Thanks for your clear response,

Sorry for the response time (close to TimeOutException, no ? ;-) ), but I dived into the internet searching for a method to collect time with sockets. I can't find any... that doesn't
lead to a new socket Implementation !!
I think that the only workaround with HttpClient (as it isn't core-implemented) is to create a new SocketFactory since it is possible to declare it in the Protocol constructor.

This socketFactory has to be in charge of collecting time datas.

You're right for the dynamic proxies, I thought there was a Socket interface elsewhere, I don't know why.

I really thought it was too low lewel, but SocketFactory seems to be the only place where you can collect some dns resolution time, socket connect time, that is to say all socket methods related stuff... without breaking the HttpClient "philosophy"

I have to wait for the version 4.0. If I have some time, I'll check if I can help

Thanks again for your comments

florent

Roland Weber a écrit :
Hello Florent,

I've got a *real* need on Time Measurements in HttpClient, like Dns,
connect, pre transfer, start transfer and download times.
I've seen there was an improvement request (HTTPCLIENT-68) scheduled for
4.0 beta1 .

I've managed to add my own time collection tool, but it's really an ugly
hack (changing socket factory, and collecting times when calling
to socket methods)

That's what I would have done, too. If you feel that is too low in
the abstraction hierarchy, you may want to add some code on the
connection level.

and I'm not sure it will works well in multithreaded
connections...

Why should it not? You'll have to pass the thread context into
your output, or keep the output within the thread context. But
I don't see where the problem should be. The TSCCM uses only a
cleanup thread (which will become optional), everything else is
handled by your application threads and accessible there.

So, is there a known workaround to cope with that thing ?

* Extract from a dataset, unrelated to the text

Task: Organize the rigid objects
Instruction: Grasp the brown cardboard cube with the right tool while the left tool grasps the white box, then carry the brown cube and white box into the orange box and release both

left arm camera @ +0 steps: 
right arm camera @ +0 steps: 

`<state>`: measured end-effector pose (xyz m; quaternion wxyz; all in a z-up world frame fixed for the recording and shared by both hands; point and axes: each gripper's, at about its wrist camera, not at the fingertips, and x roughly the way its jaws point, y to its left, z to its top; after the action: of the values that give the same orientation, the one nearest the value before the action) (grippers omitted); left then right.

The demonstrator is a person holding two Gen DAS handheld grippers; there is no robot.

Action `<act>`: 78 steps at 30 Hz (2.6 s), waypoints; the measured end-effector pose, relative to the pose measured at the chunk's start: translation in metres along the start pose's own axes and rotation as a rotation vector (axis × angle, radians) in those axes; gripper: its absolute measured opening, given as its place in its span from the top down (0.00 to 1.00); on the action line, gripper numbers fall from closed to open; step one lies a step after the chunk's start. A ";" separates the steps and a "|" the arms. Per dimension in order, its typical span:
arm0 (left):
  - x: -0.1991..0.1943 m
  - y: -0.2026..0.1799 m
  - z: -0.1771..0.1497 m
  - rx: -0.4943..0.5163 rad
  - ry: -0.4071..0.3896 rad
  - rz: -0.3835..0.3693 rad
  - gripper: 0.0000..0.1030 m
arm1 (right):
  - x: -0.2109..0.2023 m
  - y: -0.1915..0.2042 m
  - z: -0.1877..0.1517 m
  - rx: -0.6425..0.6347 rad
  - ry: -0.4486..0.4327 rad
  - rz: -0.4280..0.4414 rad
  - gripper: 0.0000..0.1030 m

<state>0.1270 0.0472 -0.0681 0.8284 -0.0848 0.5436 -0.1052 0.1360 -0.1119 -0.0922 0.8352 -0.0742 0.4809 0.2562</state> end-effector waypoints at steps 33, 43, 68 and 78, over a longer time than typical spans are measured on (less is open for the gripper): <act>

Nothing known to me, but maybe others have some ideas.

I was thinking
about creating a socketListener with a dynamic proxy

What do you mean with socketListener? A thread listens on
server-side sockets, that won't help on the client side.
Dynamic proxy might refer to java.lang.reflect.Proxy, but
that works only for interfaces, while java.net.Socket is
a class.

to intercept
socket method call to collect time before and after execution, but
intercepting all socket method calls will lead my app to a performance loose, no ?

Depends on how much overhead the interception adds. You'll never
get around the calls to System.currentTime(), no matter where
you add your timing calls. Compared to the overhead for network
I/O, I'd say a few more Java method calls won't hurt too bad.
If there are some methods where the timing calls get in the way,
you can still skip the timing for those.

If I can't avoid my ugly hack,  how much time will I have to wait before
seeing the httpclient 4.0 beta1 (or better the 4.0 final) running ?

Client beta in the second half of 2008, the final about one year
later. These are my personal guesses. You can speed up the process
or improve the final API by contributing.